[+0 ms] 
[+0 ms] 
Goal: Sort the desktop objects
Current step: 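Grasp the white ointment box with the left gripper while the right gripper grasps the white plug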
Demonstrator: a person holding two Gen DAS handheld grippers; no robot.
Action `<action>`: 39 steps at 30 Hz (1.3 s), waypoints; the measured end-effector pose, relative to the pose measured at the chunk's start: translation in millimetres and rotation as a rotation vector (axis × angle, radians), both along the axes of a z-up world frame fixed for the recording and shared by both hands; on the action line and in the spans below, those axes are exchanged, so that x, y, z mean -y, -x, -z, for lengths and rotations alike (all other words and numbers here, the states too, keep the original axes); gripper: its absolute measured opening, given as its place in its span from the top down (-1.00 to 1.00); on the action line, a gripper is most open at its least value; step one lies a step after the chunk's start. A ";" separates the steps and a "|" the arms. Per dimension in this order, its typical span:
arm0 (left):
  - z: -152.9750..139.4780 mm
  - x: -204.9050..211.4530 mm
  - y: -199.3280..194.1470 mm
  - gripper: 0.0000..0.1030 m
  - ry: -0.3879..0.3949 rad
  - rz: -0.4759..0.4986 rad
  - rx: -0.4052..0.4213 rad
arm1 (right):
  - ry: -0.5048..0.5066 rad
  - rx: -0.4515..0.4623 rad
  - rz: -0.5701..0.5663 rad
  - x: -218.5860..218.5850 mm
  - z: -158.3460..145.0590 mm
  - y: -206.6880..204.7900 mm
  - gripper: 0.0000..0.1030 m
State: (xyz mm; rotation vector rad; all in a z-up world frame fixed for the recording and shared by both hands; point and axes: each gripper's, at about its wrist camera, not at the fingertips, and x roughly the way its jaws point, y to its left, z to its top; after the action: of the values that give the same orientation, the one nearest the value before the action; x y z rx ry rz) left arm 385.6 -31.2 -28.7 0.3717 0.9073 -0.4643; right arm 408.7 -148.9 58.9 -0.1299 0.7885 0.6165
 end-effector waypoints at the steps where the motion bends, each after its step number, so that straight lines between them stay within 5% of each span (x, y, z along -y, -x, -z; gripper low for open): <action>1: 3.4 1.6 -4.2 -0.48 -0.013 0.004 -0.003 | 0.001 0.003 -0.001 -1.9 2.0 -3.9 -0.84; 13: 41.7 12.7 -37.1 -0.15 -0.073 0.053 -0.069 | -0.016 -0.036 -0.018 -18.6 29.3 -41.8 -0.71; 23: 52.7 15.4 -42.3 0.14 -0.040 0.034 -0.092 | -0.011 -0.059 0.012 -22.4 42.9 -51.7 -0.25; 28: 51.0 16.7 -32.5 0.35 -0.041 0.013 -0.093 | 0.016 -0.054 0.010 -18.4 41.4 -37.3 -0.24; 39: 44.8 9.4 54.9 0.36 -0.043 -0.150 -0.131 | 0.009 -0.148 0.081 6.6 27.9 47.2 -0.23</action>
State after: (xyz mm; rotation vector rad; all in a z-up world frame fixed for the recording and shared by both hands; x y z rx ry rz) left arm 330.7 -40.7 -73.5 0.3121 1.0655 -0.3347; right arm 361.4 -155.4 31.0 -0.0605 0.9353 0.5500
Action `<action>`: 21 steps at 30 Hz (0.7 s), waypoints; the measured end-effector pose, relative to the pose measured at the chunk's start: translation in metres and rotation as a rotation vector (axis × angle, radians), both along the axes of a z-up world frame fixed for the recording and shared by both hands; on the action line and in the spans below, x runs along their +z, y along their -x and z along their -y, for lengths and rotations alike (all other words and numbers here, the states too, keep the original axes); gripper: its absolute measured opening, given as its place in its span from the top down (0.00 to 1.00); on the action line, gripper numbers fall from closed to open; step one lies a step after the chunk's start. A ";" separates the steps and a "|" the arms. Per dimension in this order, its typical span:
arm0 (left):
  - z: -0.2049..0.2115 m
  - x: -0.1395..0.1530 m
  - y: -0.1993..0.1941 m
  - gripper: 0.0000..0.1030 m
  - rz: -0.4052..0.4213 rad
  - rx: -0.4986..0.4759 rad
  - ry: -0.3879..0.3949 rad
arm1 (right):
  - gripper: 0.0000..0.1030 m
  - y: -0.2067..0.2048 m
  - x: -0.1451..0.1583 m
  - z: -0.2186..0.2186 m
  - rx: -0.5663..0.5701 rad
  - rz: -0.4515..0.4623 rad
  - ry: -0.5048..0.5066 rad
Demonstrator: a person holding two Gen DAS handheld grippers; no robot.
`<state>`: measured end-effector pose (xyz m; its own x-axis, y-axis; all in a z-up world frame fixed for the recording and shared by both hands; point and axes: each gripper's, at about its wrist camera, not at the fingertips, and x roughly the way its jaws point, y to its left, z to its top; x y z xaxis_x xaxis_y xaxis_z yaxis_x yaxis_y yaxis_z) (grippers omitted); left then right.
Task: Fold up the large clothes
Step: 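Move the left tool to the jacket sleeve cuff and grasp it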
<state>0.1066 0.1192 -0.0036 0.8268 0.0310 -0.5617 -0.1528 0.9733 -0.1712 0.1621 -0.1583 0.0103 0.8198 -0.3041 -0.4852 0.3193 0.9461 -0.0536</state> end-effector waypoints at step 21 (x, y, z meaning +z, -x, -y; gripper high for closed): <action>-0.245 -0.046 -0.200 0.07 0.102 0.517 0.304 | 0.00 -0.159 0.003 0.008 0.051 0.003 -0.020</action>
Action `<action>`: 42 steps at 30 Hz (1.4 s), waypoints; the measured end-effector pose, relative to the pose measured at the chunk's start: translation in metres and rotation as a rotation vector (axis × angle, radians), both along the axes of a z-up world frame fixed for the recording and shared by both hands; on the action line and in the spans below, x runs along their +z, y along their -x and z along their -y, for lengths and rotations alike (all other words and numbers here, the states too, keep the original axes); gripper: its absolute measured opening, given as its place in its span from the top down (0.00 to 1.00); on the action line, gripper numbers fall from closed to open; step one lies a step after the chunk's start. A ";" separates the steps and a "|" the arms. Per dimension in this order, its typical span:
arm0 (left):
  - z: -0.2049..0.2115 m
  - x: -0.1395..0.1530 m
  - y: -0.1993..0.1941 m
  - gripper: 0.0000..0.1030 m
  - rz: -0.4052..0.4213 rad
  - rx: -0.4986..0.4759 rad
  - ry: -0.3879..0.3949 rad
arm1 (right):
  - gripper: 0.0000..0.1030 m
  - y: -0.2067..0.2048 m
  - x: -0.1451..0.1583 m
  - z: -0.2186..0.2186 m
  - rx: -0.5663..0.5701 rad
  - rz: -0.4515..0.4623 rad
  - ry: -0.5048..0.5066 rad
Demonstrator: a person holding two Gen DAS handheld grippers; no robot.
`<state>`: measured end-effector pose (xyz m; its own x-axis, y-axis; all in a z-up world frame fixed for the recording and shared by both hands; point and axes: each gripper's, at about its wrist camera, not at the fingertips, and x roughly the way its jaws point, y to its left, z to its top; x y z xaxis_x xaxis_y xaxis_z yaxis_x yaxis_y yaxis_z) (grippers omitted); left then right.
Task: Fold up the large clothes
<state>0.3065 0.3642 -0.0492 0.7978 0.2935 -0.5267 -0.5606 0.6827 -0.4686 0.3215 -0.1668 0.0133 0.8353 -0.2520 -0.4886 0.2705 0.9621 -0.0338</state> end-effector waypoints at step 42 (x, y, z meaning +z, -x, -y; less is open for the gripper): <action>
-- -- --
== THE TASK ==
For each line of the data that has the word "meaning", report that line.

== SOLUTION FOR THIS PROBLEM ==
<state>0.1066 0.1192 -0.0036 0.8268 0.0310 -0.5617 -0.1528 0.9733 -0.1712 0.1621 -0.1583 0.0103 0.8198 -0.3041 -0.4852 0.3193 0.9461 -0.0536</state> end-effector waypoints at step 21 (x, y, z meaning +z, -x, -y; gripper high for closed): <action>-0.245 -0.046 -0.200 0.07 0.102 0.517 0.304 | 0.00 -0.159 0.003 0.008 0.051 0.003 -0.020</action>
<state>0.3065 0.3642 -0.0492 0.7978 0.2935 -0.5267 -0.5606 0.6827 -0.4686 0.3215 -0.1668 0.0133 0.8353 -0.2520 -0.4886 0.2705 0.9621 -0.0338</state> end-effector waypoints at step 42 (x, y, z meaning +z, -x, -y; less is open for the gripper): <action>

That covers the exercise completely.